- _WHAT IS NEEDED_
Exact retyping of the data: please keep every word and drop each picture.

- _INFORMATION SHOWN_
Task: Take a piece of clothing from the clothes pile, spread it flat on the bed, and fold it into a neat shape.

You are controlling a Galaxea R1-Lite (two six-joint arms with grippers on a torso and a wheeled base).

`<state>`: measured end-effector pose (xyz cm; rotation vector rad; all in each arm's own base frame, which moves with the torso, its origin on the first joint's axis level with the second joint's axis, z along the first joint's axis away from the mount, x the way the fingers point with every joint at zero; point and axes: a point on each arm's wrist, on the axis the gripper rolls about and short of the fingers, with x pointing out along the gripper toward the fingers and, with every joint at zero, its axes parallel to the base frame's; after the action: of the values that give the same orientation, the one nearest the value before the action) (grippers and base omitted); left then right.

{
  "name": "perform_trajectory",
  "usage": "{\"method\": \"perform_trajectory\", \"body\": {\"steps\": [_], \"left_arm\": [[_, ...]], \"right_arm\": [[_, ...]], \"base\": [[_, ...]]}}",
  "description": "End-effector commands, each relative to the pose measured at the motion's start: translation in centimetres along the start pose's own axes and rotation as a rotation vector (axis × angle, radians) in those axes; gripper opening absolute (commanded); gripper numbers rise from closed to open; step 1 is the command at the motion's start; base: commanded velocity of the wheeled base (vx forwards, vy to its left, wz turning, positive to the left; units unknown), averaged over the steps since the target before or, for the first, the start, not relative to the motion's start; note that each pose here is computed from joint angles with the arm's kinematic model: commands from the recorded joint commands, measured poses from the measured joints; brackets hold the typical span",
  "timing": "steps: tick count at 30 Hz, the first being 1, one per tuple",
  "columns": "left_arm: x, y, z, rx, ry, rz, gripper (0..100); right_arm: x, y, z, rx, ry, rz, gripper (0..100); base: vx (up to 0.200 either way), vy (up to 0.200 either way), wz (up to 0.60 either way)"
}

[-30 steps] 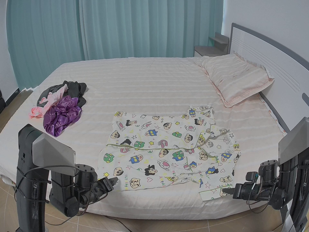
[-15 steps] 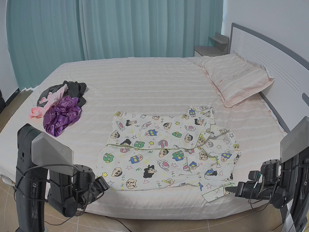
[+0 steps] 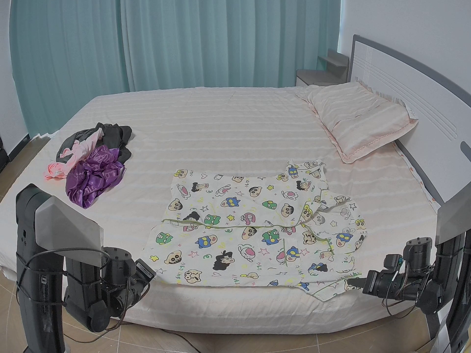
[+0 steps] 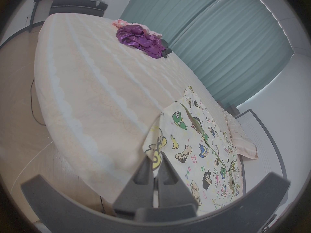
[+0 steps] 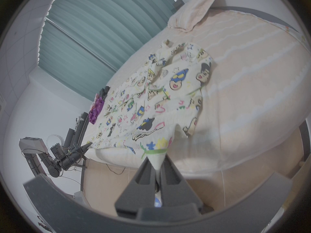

- _SOLUTION FOR THIS TASK_
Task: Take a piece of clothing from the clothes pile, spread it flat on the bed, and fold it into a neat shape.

You are controlling a Galaxea R1-Lite (two six-joint arms with grippers on a torso and a wheeled base).

`<state>`: measured end-effector pose (xyz cm; rotation vector rad; all in each arm's own base frame, which moves with the torso, its origin on the first joint's axis level with the second joint's axis, z along the first joint's axis away from the mount, x the way the fingers point with every joint at zero; point and axes: a point on each arm's wrist, on the axis the gripper rolls about and short of the fingers, with x pointing out along the gripper toward the fingers and, with every joint at zero, its axes parallel to the base frame's; after the action: of the values that give the same orientation, the one nearest the value before the action) (grippers and base omitted); left then right.

{
  "name": "perform_trajectory",
  "usage": "{\"method\": \"perform_trajectory\", \"body\": {\"steps\": [_], \"left_arm\": [[_, ...]], \"right_arm\": [[_, ...]], \"base\": [[_, ...]]}}",
  "description": "End-effector commands, each relative to the pose measured at the motion's start: translation in centimetres along the start pose's own axes and rotation as a rotation vector (axis × angle, radians) in those axes; gripper opening absolute (commanded); gripper numbers rise from closed to open; step 1 is the command at the motion's start; base: commanded velocity of the wheeled base (vx forwards, vy to its left, wz turning, positive to the left; units unknown), averaged over the steps since the target before or, for the first, the start, not relative to the motion's start; note that each pose here is computed from joint angles with the arm's kinematic model: commands from the recorded joint commands, measured poses from the measured joints; brackets hold the typical span",
  "timing": "steps: tick count at 30 Hz, the first being 1, one per tuple",
  "columns": "left_arm: x, y, z, rx, ry, rz, gripper (0..100); right_arm: x, y, z, rx, ry, rz, gripper (0..100); base: vx (up to 0.200 either way), vy (up to 0.200 either way), wz (up to 0.60 either way)"
}

[-30 steps] 
[-15 steps] 
[+0 steps] 
[+0 steps] 
[+0 steps] 

The exercise ends with this answer.